PROBLEM TO WORK ON — Read the records and gather each line that includes "item".

Extracted data entries —
[Start of section]

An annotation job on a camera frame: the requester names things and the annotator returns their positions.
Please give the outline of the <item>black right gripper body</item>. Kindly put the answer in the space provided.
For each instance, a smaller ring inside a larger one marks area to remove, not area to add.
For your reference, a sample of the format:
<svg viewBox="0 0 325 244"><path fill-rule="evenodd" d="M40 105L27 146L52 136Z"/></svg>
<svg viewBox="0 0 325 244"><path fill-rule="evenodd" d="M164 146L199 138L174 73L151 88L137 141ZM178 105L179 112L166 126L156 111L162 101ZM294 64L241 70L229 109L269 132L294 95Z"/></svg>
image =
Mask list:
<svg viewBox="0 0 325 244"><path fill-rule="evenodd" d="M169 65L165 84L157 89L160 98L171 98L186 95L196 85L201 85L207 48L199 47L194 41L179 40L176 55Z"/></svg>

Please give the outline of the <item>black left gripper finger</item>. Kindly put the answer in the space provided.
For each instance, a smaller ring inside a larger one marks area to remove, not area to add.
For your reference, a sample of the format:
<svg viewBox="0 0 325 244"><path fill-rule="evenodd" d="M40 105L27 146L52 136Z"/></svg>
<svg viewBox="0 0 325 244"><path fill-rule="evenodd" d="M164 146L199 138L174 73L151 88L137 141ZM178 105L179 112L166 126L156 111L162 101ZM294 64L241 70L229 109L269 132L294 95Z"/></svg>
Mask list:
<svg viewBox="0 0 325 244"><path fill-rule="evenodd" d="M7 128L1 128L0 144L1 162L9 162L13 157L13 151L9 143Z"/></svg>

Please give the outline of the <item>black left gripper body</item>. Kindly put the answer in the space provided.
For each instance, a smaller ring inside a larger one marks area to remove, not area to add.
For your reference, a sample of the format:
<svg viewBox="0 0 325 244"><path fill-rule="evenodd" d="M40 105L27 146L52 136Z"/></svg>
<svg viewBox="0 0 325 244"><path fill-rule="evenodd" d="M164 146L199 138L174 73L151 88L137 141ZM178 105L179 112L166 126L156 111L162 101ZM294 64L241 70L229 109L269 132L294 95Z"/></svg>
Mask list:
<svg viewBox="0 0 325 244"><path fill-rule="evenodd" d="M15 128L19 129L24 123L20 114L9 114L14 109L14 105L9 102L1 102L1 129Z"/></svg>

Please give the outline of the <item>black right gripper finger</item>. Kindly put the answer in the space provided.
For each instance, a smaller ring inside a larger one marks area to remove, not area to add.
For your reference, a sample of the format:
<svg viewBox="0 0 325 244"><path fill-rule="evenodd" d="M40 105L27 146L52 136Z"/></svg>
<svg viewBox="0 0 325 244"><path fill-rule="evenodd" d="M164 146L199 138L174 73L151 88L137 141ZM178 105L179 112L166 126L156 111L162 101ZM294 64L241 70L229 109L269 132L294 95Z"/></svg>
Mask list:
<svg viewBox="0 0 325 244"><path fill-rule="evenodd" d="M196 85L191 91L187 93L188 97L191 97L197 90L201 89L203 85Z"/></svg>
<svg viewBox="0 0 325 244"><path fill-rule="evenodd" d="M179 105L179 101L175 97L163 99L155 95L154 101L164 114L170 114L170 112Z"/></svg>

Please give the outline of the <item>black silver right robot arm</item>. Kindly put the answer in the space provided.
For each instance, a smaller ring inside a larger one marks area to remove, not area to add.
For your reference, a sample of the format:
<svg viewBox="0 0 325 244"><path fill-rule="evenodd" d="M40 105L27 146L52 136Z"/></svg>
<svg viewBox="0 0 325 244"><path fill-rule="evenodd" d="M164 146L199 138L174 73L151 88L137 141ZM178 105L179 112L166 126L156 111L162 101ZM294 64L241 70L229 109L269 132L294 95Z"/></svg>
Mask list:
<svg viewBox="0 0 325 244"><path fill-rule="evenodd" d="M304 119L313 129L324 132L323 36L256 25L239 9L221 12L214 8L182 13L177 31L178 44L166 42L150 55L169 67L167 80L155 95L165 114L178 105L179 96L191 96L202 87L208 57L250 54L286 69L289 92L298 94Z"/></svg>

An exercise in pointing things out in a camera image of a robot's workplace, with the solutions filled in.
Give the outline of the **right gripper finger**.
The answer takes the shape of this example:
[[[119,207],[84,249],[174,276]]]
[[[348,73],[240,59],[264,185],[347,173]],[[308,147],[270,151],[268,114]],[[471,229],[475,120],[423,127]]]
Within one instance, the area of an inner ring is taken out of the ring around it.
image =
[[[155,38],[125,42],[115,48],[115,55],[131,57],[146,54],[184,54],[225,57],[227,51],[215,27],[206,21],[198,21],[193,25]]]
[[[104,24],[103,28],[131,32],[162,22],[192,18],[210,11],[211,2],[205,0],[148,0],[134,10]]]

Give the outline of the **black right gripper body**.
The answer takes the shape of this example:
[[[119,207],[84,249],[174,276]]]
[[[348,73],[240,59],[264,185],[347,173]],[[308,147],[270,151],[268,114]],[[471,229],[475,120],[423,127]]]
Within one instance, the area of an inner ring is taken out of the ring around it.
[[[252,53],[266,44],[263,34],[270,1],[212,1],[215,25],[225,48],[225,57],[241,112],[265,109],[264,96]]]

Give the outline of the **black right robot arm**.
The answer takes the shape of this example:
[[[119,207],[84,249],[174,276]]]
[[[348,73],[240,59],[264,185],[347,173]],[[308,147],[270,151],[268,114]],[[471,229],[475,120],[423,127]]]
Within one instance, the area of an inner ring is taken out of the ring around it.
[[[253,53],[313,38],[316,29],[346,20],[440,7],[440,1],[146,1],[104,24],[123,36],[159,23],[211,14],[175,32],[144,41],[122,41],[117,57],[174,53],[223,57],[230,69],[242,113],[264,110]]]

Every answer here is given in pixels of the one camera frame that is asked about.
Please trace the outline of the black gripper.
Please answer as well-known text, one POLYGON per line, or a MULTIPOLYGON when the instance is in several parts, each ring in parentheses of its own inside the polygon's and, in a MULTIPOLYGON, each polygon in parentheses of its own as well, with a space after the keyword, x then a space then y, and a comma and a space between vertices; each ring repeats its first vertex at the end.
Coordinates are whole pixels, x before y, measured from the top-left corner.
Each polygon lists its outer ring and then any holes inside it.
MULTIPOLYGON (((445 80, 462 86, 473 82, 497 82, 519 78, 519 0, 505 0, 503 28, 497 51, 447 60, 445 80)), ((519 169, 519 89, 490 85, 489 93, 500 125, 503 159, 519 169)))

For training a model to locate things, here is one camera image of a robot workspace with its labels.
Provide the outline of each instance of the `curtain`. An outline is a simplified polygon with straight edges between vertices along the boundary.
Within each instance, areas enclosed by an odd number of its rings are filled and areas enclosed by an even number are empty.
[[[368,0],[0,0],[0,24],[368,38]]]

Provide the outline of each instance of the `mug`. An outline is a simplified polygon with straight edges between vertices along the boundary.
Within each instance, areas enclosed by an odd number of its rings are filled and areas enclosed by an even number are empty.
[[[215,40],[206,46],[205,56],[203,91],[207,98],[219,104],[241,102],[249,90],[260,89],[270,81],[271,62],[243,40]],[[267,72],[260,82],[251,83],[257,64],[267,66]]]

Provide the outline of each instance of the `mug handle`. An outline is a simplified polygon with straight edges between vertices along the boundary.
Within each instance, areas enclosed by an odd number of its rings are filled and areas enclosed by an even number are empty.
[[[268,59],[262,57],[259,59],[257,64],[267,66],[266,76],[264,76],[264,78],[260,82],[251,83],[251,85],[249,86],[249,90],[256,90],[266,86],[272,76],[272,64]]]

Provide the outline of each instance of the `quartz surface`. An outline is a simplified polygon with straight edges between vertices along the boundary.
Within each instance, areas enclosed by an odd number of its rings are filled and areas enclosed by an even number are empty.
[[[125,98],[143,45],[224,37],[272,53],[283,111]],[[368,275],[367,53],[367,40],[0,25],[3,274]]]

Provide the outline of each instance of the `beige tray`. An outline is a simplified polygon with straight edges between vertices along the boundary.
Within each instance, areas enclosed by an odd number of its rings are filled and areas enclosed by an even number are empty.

[End of section]

FINISHED EXERCISE —
Please give the outline of the <item>black right gripper body</item>. Kindly put the answer in the space provided.
Please give the outline of the <item>black left gripper finger</item>. Kindly put the answer in the space provided.
Please give the outline of the <item>black left gripper body</item>. Kindly put the answer in the space provided.
Please give the outline of the <item>black right gripper finger</item>. Kindly put the answer in the space provided.
Please give the outline of the <item>black silver right robot arm</item>. Kindly put the answer in the space provided.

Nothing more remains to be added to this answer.